Broward County Circuit Judge Kathleen McHugh accepted Johnson's apology and cut his 30-day jail term for a probation violation to the seven days he has already served since the rear-swatting incident. Johnson, a flamboyant wide receiver formerly known as Chad Ochocinco, said in court that he'd had time to think about why his flippant attitude was wrong -- especially in a domestic violence case.
"I just wanted to apologize for disrespecting the court last time," said Johnson, wearing a tan jail jumpsuit with his hands shackled at the waist. "I apologize. I did have time to reflect on the mistakes I made in this courtroom."
McHugh noted that in a previous hearing Johnson had put his arm around a female prosecutor's shoulders, prompting the prosecutor to tell him twice not to touch her. The judge also pointed out that when Johnson head-butted his then-wife, Evelyn Lozada of the reality TV show "Basketball Wives," she suffered a three-inch gash on her head that required eight stitches. The judge called those injuries horrific.
McHugh also said Johnson failed to appreciate "the gift of probation" after pleading no contest to battery in the altercation last August with Lozada, which prompted her to quickly file for divorce. Johnson, 35, was in court because he had failed to meet with his probation officer for three straight months.
"I find that's an arrogant disregard for a court order," the judge said.
McHugh ordered Johnson to perform 25 hours of community service and attend domestic violence counseling sessions twice a week during probation, and she extended his probation an extra three months through mid-October.
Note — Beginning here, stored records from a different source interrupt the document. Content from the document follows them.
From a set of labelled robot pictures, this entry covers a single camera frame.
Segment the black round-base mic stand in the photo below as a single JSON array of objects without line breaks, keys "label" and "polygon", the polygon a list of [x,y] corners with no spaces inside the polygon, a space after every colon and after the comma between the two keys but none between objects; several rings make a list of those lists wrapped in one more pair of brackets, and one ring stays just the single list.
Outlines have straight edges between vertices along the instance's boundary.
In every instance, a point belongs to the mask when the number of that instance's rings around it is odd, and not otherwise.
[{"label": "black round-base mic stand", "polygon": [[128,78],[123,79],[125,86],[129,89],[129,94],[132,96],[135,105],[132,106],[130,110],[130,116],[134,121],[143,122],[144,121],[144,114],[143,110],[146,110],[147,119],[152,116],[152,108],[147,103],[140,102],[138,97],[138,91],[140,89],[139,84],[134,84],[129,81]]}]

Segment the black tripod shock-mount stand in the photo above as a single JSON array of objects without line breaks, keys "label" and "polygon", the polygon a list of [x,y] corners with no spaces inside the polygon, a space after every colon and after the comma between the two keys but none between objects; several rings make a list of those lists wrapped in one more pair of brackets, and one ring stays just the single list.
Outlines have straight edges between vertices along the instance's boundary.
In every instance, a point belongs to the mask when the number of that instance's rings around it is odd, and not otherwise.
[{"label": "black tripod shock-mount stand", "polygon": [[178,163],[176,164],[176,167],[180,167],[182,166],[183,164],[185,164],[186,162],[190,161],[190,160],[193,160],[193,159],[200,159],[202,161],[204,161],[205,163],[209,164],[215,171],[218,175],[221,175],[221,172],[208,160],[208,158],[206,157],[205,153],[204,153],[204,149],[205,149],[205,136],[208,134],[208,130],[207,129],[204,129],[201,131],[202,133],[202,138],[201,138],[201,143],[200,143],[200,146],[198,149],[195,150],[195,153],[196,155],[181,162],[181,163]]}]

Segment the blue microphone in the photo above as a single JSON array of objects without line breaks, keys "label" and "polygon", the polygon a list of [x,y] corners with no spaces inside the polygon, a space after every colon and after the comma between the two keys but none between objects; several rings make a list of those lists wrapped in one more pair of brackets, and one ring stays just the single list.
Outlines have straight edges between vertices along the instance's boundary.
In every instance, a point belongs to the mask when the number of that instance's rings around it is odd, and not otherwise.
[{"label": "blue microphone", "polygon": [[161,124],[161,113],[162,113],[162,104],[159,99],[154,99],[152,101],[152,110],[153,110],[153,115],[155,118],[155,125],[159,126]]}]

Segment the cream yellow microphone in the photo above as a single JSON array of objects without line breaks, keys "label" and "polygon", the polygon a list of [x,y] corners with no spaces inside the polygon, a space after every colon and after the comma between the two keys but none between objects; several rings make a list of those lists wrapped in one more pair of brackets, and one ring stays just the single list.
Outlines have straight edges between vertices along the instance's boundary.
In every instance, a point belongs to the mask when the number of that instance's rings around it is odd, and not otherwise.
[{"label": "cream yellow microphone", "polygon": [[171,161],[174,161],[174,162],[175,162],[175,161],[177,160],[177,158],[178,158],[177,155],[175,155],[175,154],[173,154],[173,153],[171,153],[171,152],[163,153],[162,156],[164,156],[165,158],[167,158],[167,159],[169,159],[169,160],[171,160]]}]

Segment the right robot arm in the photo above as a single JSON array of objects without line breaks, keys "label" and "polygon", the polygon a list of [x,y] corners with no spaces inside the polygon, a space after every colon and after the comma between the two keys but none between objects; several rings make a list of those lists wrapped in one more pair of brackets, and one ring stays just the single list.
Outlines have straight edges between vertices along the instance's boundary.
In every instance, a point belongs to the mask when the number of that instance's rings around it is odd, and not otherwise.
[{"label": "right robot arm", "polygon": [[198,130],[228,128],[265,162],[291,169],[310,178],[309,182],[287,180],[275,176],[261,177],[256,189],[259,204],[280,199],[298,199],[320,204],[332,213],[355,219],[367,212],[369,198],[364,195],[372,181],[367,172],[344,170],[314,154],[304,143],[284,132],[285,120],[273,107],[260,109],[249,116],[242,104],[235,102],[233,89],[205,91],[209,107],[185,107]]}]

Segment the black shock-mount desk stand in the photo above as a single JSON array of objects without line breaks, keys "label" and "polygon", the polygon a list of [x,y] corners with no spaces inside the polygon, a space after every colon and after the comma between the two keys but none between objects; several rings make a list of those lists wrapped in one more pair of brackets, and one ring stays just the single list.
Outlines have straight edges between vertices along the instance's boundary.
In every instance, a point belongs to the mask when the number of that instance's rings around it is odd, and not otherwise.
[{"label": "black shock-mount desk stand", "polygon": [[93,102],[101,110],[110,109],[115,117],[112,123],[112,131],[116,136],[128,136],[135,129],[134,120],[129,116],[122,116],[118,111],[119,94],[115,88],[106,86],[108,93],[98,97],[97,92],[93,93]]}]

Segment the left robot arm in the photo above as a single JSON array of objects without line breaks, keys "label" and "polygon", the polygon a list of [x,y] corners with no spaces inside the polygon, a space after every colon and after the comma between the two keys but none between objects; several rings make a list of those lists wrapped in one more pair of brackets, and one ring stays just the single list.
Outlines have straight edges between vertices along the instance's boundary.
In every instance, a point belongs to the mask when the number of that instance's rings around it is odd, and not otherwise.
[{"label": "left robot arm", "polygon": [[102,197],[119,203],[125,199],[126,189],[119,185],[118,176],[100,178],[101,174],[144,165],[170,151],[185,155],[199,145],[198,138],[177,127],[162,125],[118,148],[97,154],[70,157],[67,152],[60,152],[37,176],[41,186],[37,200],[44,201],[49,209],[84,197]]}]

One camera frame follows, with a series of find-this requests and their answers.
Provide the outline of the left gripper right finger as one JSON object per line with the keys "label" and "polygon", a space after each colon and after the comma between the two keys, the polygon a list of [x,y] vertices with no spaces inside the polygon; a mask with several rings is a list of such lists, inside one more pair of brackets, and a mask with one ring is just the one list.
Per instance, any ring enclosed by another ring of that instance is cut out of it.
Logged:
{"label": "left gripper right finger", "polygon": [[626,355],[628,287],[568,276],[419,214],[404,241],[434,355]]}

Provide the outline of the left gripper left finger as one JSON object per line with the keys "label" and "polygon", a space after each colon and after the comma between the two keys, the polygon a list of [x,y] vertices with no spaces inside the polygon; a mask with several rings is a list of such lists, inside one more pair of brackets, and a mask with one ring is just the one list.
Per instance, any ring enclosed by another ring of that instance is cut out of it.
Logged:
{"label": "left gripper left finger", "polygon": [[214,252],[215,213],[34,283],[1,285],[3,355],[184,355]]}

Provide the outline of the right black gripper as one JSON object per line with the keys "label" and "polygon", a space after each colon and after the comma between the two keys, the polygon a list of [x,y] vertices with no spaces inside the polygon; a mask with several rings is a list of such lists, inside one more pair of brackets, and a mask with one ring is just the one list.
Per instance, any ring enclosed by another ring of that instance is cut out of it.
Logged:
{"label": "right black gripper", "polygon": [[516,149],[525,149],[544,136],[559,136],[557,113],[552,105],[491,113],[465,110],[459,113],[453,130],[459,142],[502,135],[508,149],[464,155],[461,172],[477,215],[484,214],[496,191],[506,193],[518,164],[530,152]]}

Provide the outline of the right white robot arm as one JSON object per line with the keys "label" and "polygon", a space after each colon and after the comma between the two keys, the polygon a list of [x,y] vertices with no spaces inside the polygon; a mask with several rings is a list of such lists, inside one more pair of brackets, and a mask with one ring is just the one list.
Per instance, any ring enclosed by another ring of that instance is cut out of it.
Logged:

The attorney who had his backside slapped, Adam Swickle, said Johnson will fully comply with all probation conditions and hopes to resurrect his NFL career. The six-time Pro Bowler was cut by the Miami Dolphins after his arrest for battery; he played most of his 11 seasons with the Cincinnati Bengals followed by one year with the New England Patriots.
"He understands that this is the kind of situation that can derail a person's career," Swickle said. "We're very confident he will do what he should do."